I crested the hill and walked past Victim #2 again, whose body still lay outside, abandoned. Oh, the Arbority! I rounded the corner and slung further into the neighborhood, a neighborhood I was certain would be littered with trees. They'd shut this place down entirely on Halloween so their kids could teem everywhere in as un-closely a supervised way as they're capable of allowing to happen, which meant to me tonight, QED--there will be trees. And good old Ashbury Heights, or wherever I was, didn't disappoint.

Rat-a-tat-tat, went Santa's quarry.  Belvedere, between 17th Street and Rivoli -- Alma, between Cole and Shrader -- Grattan, between Stanyan and Shrader -- Stanyan at Parnassus. Or, presented pictographically:

Victim # 16. Belvedere.

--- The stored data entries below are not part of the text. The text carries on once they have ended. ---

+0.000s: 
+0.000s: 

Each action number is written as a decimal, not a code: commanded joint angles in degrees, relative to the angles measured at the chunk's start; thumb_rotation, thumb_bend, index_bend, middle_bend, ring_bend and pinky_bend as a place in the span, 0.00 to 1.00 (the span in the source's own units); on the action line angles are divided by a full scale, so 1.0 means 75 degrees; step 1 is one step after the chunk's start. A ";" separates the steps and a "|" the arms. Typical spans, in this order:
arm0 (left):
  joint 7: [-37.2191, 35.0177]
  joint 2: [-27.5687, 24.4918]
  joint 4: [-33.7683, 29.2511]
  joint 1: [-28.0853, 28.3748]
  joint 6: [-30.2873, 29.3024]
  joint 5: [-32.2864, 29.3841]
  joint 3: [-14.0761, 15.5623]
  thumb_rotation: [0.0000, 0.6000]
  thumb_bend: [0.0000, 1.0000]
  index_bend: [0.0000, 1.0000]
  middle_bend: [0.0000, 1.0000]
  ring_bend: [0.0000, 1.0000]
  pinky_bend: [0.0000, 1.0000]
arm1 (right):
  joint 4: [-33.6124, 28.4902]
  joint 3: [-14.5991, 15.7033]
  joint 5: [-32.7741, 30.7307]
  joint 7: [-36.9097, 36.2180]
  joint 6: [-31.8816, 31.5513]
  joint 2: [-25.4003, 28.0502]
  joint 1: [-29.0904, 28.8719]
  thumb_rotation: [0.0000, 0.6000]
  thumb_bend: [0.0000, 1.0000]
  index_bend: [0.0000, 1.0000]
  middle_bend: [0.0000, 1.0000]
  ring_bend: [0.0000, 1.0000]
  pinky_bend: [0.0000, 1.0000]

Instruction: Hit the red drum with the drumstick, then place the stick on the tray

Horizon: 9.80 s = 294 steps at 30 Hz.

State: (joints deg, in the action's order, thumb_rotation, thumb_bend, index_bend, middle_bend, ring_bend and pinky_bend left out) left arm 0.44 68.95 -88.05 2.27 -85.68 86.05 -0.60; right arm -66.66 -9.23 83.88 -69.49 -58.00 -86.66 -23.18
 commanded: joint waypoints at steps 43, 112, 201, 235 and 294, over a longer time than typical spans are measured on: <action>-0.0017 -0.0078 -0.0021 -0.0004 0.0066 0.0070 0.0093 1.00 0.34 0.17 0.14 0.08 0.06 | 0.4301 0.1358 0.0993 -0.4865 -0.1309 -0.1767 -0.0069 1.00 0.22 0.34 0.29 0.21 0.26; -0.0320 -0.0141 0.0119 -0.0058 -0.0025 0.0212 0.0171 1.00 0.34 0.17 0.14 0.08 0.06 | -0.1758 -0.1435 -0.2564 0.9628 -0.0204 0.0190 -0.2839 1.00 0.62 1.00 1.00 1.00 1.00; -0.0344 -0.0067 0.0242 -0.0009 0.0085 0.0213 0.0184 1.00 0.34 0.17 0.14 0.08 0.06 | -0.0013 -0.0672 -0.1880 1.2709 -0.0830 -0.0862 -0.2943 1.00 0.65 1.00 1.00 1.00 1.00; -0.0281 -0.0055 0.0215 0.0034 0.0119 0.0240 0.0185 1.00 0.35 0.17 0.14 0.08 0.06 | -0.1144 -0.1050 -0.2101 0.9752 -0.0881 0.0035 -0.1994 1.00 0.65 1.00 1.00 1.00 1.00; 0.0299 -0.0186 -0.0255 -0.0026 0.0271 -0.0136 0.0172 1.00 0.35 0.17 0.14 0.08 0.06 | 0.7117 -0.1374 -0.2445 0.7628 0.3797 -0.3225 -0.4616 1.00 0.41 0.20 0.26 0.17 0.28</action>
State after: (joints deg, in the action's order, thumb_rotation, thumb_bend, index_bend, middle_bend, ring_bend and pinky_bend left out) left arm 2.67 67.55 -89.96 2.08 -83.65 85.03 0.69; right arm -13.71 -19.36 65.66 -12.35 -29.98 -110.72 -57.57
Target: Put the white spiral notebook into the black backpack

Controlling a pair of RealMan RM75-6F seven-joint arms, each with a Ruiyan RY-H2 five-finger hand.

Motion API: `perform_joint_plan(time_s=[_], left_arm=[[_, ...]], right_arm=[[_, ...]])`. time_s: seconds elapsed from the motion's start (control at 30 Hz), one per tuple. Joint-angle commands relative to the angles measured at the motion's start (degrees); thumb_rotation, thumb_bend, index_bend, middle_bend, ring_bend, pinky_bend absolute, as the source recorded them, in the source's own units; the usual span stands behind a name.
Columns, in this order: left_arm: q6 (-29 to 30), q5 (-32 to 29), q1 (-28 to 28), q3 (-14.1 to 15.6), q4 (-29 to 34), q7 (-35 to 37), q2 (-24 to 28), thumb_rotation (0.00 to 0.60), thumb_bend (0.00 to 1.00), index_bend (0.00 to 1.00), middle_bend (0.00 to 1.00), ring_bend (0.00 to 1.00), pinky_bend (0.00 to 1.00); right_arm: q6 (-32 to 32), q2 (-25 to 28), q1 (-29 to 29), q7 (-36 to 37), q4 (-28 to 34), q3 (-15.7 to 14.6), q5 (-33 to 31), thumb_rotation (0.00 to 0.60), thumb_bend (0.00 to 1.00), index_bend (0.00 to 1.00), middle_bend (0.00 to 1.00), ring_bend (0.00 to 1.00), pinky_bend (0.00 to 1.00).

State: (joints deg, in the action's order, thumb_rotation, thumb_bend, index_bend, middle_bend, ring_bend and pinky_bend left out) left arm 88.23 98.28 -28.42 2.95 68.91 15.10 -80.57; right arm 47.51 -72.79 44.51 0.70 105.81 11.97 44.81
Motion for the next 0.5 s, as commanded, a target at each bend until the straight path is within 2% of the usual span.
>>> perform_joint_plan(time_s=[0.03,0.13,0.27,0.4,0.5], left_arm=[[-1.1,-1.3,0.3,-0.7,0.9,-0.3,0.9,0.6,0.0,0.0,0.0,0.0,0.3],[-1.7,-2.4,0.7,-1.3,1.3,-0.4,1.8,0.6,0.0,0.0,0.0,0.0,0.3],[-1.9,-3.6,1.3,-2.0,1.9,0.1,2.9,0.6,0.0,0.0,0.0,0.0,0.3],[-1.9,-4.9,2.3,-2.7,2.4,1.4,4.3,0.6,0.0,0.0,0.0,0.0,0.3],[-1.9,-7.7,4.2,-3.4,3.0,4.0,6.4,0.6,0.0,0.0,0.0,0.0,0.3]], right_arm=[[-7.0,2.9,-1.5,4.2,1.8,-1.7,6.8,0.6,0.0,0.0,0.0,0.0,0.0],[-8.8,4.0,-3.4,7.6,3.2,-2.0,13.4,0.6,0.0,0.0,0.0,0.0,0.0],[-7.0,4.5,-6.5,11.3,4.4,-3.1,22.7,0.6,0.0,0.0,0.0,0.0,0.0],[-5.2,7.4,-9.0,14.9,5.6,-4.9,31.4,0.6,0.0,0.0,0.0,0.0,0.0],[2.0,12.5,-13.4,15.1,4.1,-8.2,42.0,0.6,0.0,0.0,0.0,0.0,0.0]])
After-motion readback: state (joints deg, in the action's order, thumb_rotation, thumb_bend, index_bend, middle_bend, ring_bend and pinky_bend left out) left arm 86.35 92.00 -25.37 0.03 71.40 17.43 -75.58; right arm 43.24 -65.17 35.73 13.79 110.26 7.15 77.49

Standard issue dead tree here, lying right by one that gets to live.







Victim #17. Alma. Ominous, crime sceney, a core of darkness going everywhere. 









VIctim # 18. Grattan. Grimmer than Alma.


Victim #19. Stanyan. Can you see his head canted upwards, as though straining to read the Rental Guide?














































Emerging onto Parnassus, suddenly surrounded by hospitals and nurses and people who gave life and who didn't take it away, I thought I was through the worst of it. But no, not if Parnassus had anything to say about it.






First it was Victim #20, at Willard, accompanied in its garbage can vigil by the remnants of an iron bedframe, and then up the hill a mite, and just across the street really, lay Victim #21, its tuckus in the air and its face aimed right at a Vespa's tailpipe, probably saying this morning as it warmed up, "Please, please put me out of this misery!" Sigh, the still more arbority.

And that was it. The last coniferous statue of the night. But before I go, I want to say one more thing about Grattan, because it wasn't just grimmer than Alma, he was also sadder. Longed more. If it's not too untoward, if you can stand it, I'd like to show you a shot looking out over his undercarriage, the place that so recently shielded presents, kept them safe, I would like to show you a shot looking over the top of it, across the street into a well-lit room behind a window, a room in which we can faintly see the outline of a still-loved Christmas tree.





*Except Market Street so far, but everywhere but there.